THE RECORDS Start Marker

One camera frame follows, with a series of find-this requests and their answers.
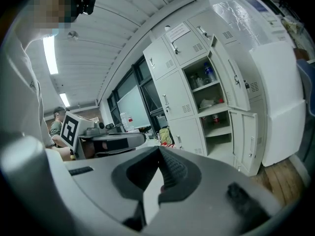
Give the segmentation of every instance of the locker handle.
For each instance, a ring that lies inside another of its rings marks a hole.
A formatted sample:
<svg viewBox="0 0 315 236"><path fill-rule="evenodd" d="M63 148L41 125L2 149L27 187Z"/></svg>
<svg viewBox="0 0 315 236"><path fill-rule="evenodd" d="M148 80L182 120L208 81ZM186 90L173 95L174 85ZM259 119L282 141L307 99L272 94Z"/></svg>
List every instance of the locker handle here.
<svg viewBox="0 0 315 236"><path fill-rule="evenodd" d="M168 103L168 101L167 101L167 99L166 99L166 94L163 94L162 96L164 97L165 104L166 104L166 105L169 105L169 103Z"/></svg>
<svg viewBox="0 0 315 236"><path fill-rule="evenodd" d="M183 145L182 145L182 139L181 139L181 137L180 136L177 136L177 139L178 139L178 142L179 142L179 148L182 148L183 147Z"/></svg>
<svg viewBox="0 0 315 236"><path fill-rule="evenodd" d="M150 64L151 64L151 67L154 69L154 62L153 62L153 58L150 58Z"/></svg>
<svg viewBox="0 0 315 236"><path fill-rule="evenodd" d="M206 38L208 38L208 39L210 40L210 38L209 38L207 32L206 32L201 26L197 26L197 31L199 31L199 33L200 33L201 35L204 35Z"/></svg>
<svg viewBox="0 0 315 236"><path fill-rule="evenodd" d="M234 67L232 66L232 63L231 63L230 59L228 59L227 61L228 61L228 63L230 64L230 66L231 66L231 68L232 68L232 70L233 70L235 84L236 84L236 85L240 85L240 81L239 81L239 79L238 79L238 77L237 77L237 74L236 74L236 72L235 72L235 70L234 70Z"/></svg>
<svg viewBox="0 0 315 236"><path fill-rule="evenodd" d="M173 51L175 52L175 54L178 54L177 46L175 45L175 43L171 42L171 45L172 45L172 48L173 48Z"/></svg>
<svg viewBox="0 0 315 236"><path fill-rule="evenodd" d="M251 148L250 148L250 150L251 150L251 152L253 153L253 146L254 146L254 143L255 143L255 138L252 136L251 137Z"/></svg>

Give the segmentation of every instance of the shirt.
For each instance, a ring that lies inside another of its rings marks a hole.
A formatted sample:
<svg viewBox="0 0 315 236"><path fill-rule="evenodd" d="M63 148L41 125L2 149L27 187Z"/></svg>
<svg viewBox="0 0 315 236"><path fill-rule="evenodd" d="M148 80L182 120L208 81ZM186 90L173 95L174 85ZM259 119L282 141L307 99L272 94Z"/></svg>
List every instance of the shirt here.
<svg viewBox="0 0 315 236"><path fill-rule="evenodd" d="M0 130L22 132L53 146L44 120L40 85L30 58L14 32L0 53Z"/></svg>
<svg viewBox="0 0 315 236"><path fill-rule="evenodd" d="M61 133L62 123L60 121L54 121L51 124L50 128L50 136L53 138L54 136L59 136Z"/></svg>

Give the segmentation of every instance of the plastic bottle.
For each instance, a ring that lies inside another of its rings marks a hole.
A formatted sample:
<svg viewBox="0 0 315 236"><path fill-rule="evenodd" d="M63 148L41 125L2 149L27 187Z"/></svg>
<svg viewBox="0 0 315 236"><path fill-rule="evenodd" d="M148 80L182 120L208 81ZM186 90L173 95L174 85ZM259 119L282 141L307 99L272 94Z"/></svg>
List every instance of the plastic bottle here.
<svg viewBox="0 0 315 236"><path fill-rule="evenodd" d="M202 86L203 86L203 81L202 81L202 79L198 76L198 74L196 74L196 84L197 84L197 87L202 87Z"/></svg>
<svg viewBox="0 0 315 236"><path fill-rule="evenodd" d="M216 81L217 80L216 75L215 75L212 67L210 66L210 64L208 62L205 62L204 66L205 66L205 73L209 77L211 82Z"/></svg>
<svg viewBox="0 0 315 236"><path fill-rule="evenodd" d="M190 86L192 90L197 88L196 79L194 75L191 75L190 77Z"/></svg>
<svg viewBox="0 0 315 236"><path fill-rule="evenodd" d="M127 115L128 118L127 118L127 123L128 123L128 132L131 131L131 130L134 130L134 126L133 126L133 119L131 117L131 115Z"/></svg>
<svg viewBox="0 0 315 236"><path fill-rule="evenodd" d="M126 117L126 113L123 112L120 114L120 119L122 120L122 125L124 126L125 131L129 130L129 125Z"/></svg>

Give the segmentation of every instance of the locker door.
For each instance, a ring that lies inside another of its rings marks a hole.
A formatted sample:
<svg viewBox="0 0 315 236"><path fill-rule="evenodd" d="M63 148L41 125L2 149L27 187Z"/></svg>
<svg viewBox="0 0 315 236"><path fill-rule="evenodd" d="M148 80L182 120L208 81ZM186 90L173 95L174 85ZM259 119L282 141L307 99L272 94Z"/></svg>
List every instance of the locker door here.
<svg viewBox="0 0 315 236"><path fill-rule="evenodd" d="M215 35L209 51L209 60L219 75L227 105L245 111L250 110L250 101L240 69Z"/></svg>
<svg viewBox="0 0 315 236"><path fill-rule="evenodd" d="M169 38L166 36L166 34L164 37L171 47L179 65L182 65L187 61L207 52L207 49L193 31L186 33L185 35L176 39L173 43L169 41Z"/></svg>
<svg viewBox="0 0 315 236"><path fill-rule="evenodd" d="M200 13L192 18L188 19L188 22L198 31L202 38L206 41L208 46L211 44L212 35L214 29L211 25L210 13L205 11Z"/></svg>
<svg viewBox="0 0 315 236"><path fill-rule="evenodd" d="M234 158L234 168L236 168L239 172L242 172L243 174L250 177L250 173L246 168L237 160L237 158Z"/></svg>
<svg viewBox="0 0 315 236"><path fill-rule="evenodd" d="M204 11L192 18L188 22L197 30L197 32L206 41L208 46L211 45L214 32L220 36L223 44L236 41L236 38L230 32L226 22L213 10Z"/></svg>
<svg viewBox="0 0 315 236"><path fill-rule="evenodd" d="M250 171L256 155L258 118L255 113L229 110L232 123L233 154Z"/></svg>
<svg viewBox="0 0 315 236"><path fill-rule="evenodd" d="M193 115L188 94L178 71L156 81L156 87L167 120Z"/></svg>
<svg viewBox="0 0 315 236"><path fill-rule="evenodd" d="M143 54L155 80L177 67L162 38L149 45Z"/></svg>
<svg viewBox="0 0 315 236"><path fill-rule="evenodd" d="M196 119L173 120L169 125L177 148L204 155Z"/></svg>

THE RECORDS End Marker

## PROBLEM DETAILS
For the records above, give every line again exactly and skip the pictures.

## EXERCISE SOLUTION
One camera frame follows, with a series of find-this requests and their answers.
Give the segmentation of every instance of the locker handle.
For each instance, a ring that lies inside another of its rings marks a hole.
A formatted sample:
<svg viewBox="0 0 315 236"><path fill-rule="evenodd" d="M63 148L41 125L2 149L27 187Z"/></svg>
<svg viewBox="0 0 315 236"><path fill-rule="evenodd" d="M148 80L182 120L208 81ZM186 90L173 95L174 85ZM259 119L282 141L307 99L272 94Z"/></svg>
List every instance of the locker handle here.
<svg viewBox="0 0 315 236"><path fill-rule="evenodd" d="M168 103L168 101L167 101L167 99L166 99L166 94L163 94L162 96L164 97L165 104L166 104L166 105L169 105L169 103Z"/></svg>
<svg viewBox="0 0 315 236"><path fill-rule="evenodd" d="M183 145L182 145L182 139L181 139L181 137L180 136L177 136L177 139L178 139L178 142L179 142L179 148L182 148L183 147Z"/></svg>
<svg viewBox="0 0 315 236"><path fill-rule="evenodd" d="M150 64L151 64L151 67L154 69L154 62L153 62L153 58L150 58Z"/></svg>
<svg viewBox="0 0 315 236"><path fill-rule="evenodd" d="M206 38L208 38L208 39L210 40L210 38L209 38L207 32L206 32L201 26L197 26L197 31L199 31L199 33L200 33L201 35L204 35Z"/></svg>
<svg viewBox="0 0 315 236"><path fill-rule="evenodd" d="M234 67L232 66L232 63L231 63L230 59L228 59L227 61L228 61L228 63L230 64L230 66L231 66L231 68L232 68L232 70L233 70L235 84L236 84L236 85L240 85L240 81L239 81L239 79L238 79L238 77L237 77L237 74L236 74L236 72L235 72L235 70L234 70Z"/></svg>
<svg viewBox="0 0 315 236"><path fill-rule="evenodd" d="M173 51L175 52L175 54L178 54L177 46L175 45L175 43L171 42L171 45L172 45L172 48L173 48Z"/></svg>
<svg viewBox="0 0 315 236"><path fill-rule="evenodd" d="M251 148L250 148L250 150L251 150L251 152L253 153L253 146L254 146L254 143L255 143L255 138L252 136L251 137Z"/></svg>

Give the segmentation of every instance of the shirt.
For each instance, a ring that lies inside another of its rings marks a hole.
A formatted sample:
<svg viewBox="0 0 315 236"><path fill-rule="evenodd" d="M63 148L41 125L2 149L27 187Z"/></svg>
<svg viewBox="0 0 315 236"><path fill-rule="evenodd" d="M148 80L182 120L208 81ZM186 90L173 95L174 85ZM259 119L282 141L307 99L272 94Z"/></svg>
List every instance of the shirt here.
<svg viewBox="0 0 315 236"><path fill-rule="evenodd" d="M0 130L22 132L53 146L44 120L40 85L30 58L14 32L0 53Z"/></svg>
<svg viewBox="0 0 315 236"><path fill-rule="evenodd" d="M61 133L62 123L60 121L54 121L51 124L50 128L50 136L53 138L54 136L59 136Z"/></svg>

Give the segmentation of every instance of the plastic bottle.
For each instance, a ring that lies inside another of its rings marks a hole.
A formatted sample:
<svg viewBox="0 0 315 236"><path fill-rule="evenodd" d="M63 148L41 125L2 149L27 187Z"/></svg>
<svg viewBox="0 0 315 236"><path fill-rule="evenodd" d="M148 80L182 120L208 81ZM186 90L173 95L174 85ZM259 119L282 141L307 99L272 94Z"/></svg>
List every instance of the plastic bottle here.
<svg viewBox="0 0 315 236"><path fill-rule="evenodd" d="M202 86L203 86L203 81L202 81L202 79L198 76L198 74L196 74L196 84L197 84L197 87L202 87Z"/></svg>
<svg viewBox="0 0 315 236"><path fill-rule="evenodd" d="M216 81L217 80L216 75L215 75L212 67L210 66L210 64L208 62L205 62L204 66L205 66L205 73L209 77L211 82Z"/></svg>
<svg viewBox="0 0 315 236"><path fill-rule="evenodd" d="M190 86L192 90L197 88L196 79L194 75L191 75L190 77Z"/></svg>
<svg viewBox="0 0 315 236"><path fill-rule="evenodd" d="M127 115L128 118L127 118L127 123L128 123L128 132L131 131L131 130L134 130L134 126L133 126L133 119L131 117L131 115Z"/></svg>
<svg viewBox="0 0 315 236"><path fill-rule="evenodd" d="M126 117L126 113L123 112L120 114L120 119L122 120L122 125L124 126L125 131L129 130L129 125Z"/></svg>

Give the segmentation of every instance of the locker door.
For each instance, a ring that lies inside another of its rings marks a hole.
A formatted sample:
<svg viewBox="0 0 315 236"><path fill-rule="evenodd" d="M63 148L41 125L2 149L27 187Z"/></svg>
<svg viewBox="0 0 315 236"><path fill-rule="evenodd" d="M148 80L182 120L208 81ZM186 90L173 95L174 85ZM259 119L282 141L307 99L272 94Z"/></svg>
List every instance of the locker door here.
<svg viewBox="0 0 315 236"><path fill-rule="evenodd" d="M215 35L209 51L209 60L219 75L227 105L245 111L250 110L250 101L240 69Z"/></svg>
<svg viewBox="0 0 315 236"><path fill-rule="evenodd" d="M169 38L166 36L166 34L164 37L171 47L179 65L182 65L187 61L207 52L207 49L193 31L186 33L185 35L176 39L173 43L169 41Z"/></svg>
<svg viewBox="0 0 315 236"><path fill-rule="evenodd" d="M200 13L192 18L188 19L188 22L198 31L202 38L206 41L208 46L211 44L212 35L214 29L211 25L210 13L205 11Z"/></svg>
<svg viewBox="0 0 315 236"><path fill-rule="evenodd" d="M234 158L234 168L236 168L239 172L242 172L243 174L250 177L250 173L246 168L237 160L237 158Z"/></svg>
<svg viewBox="0 0 315 236"><path fill-rule="evenodd" d="M204 11L192 18L188 22L197 30L197 32L206 41L208 46L211 45L214 32L220 36L223 44L236 41L236 38L230 32L226 22L213 10Z"/></svg>
<svg viewBox="0 0 315 236"><path fill-rule="evenodd" d="M250 171L256 155L258 118L255 113L229 110L232 123L233 154Z"/></svg>
<svg viewBox="0 0 315 236"><path fill-rule="evenodd" d="M193 115L188 94L178 71L156 81L156 87L167 120Z"/></svg>
<svg viewBox="0 0 315 236"><path fill-rule="evenodd" d="M143 54L155 80L177 67L162 38L149 45Z"/></svg>
<svg viewBox="0 0 315 236"><path fill-rule="evenodd" d="M196 119L173 120L169 125L177 148L204 155Z"/></svg>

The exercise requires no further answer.